→ **Your instructions**
The entries below are to be given back exactly, with images excluded.

(Dataset items)
—————
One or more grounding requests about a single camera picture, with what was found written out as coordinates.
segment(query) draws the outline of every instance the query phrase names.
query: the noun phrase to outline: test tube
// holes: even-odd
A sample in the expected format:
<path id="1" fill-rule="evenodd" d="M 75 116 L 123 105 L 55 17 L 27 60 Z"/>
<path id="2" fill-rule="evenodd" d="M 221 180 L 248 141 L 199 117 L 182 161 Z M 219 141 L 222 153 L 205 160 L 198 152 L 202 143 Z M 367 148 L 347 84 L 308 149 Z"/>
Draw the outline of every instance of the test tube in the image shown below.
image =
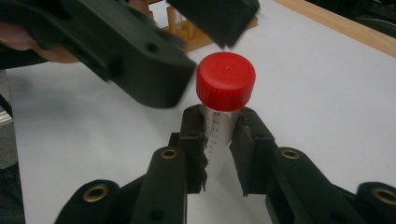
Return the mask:
<path id="1" fill-rule="evenodd" d="M 208 55 L 198 65 L 196 90 L 205 118 L 208 177 L 216 176 L 223 166 L 239 110 L 250 99 L 255 79 L 250 61 L 231 52 Z"/>

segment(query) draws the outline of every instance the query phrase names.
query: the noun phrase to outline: white table
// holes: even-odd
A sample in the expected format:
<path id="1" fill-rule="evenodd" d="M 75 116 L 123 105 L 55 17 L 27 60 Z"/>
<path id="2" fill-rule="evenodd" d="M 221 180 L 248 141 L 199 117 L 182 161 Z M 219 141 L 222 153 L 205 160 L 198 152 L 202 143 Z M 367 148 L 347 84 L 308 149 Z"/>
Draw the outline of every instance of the white table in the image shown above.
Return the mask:
<path id="1" fill-rule="evenodd" d="M 330 181 L 396 186 L 396 60 L 270 0 L 259 25 L 233 52 L 255 66 L 247 106 L 279 146 L 307 154 Z M 220 51 L 189 53 L 196 62 Z M 52 223 L 83 184 L 123 186 L 199 104 L 194 81 L 173 109 L 144 107 L 84 65 L 44 63 L 8 70 L 28 224 Z M 268 223 L 264 196 L 243 198 L 230 154 L 219 183 L 189 196 L 188 223 Z"/>

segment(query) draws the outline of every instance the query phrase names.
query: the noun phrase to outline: ribbed red screw cap
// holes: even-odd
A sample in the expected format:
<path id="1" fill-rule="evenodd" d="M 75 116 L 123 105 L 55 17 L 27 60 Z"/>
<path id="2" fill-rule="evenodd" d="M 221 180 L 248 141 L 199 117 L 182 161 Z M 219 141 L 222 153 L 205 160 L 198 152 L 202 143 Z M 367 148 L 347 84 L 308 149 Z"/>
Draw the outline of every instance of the ribbed red screw cap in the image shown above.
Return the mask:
—————
→ **Result for this exercise**
One or more grounding requests about a single camera picture, with what was found written out as coordinates.
segment(query) draws the outline of every instance the query phrase names.
query: the noun phrase to outline: test tube
// holes: even-odd
A sample in the expected format:
<path id="1" fill-rule="evenodd" d="M 75 116 L 123 105 L 55 17 L 27 60 Z"/>
<path id="2" fill-rule="evenodd" d="M 221 180 L 248 141 L 199 117 L 182 161 Z M 219 141 L 222 153 L 205 160 L 198 152 L 202 143 Z M 367 148 L 347 84 L 308 149 Z"/>
Draw the outline of every instance of the test tube in the image shown below.
image =
Return the mask:
<path id="1" fill-rule="evenodd" d="M 208 55 L 198 65 L 196 90 L 205 118 L 208 177 L 216 176 L 223 166 L 239 110 L 250 99 L 255 79 L 250 61 L 231 52 Z"/>

segment(query) draws the outline of every instance the query phrase names.
query: the noun phrase to outline: white table
// holes: even-odd
A sample in the expected format:
<path id="1" fill-rule="evenodd" d="M 75 116 L 123 105 L 55 17 L 27 60 Z"/>
<path id="2" fill-rule="evenodd" d="M 221 180 L 248 141 L 199 117 L 182 161 Z M 219 141 L 222 153 L 205 160 L 198 152 L 202 143 Z M 367 148 L 347 84 L 308 149 Z"/>
Draw the outline of every instance of the white table in the image shown above.
Return the mask:
<path id="1" fill-rule="evenodd" d="M 330 181 L 396 186 L 396 60 L 270 0 L 259 25 L 233 52 L 255 66 L 247 106 L 279 146 L 307 154 Z M 220 51 L 189 53 L 196 62 Z M 52 223 L 83 184 L 123 186 L 199 104 L 194 81 L 173 109 L 144 107 L 84 65 L 44 63 L 8 70 L 28 224 Z M 268 223 L 264 196 L 243 198 L 230 154 L 219 183 L 189 196 L 188 223 Z"/>

segment(query) draws the outline of every instance the query phrase names.
query: the noun phrase to outline: ribbed red screw cap
// holes: even-odd
A sample in the expected format:
<path id="1" fill-rule="evenodd" d="M 75 116 L 123 105 L 55 17 L 27 60 Z"/>
<path id="2" fill-rule="evenodd" d="M 221 180 L 248 141 L 199 117 L 182 161 Z M 219 141 L 222 153 L 205 160 L 198 152 L 202 143 Z M 367 148 L 347 84 L 308 149 Z"/>
Draw the outline of every instance of the ribbed red screw cap in the image shown above.
Return the mask:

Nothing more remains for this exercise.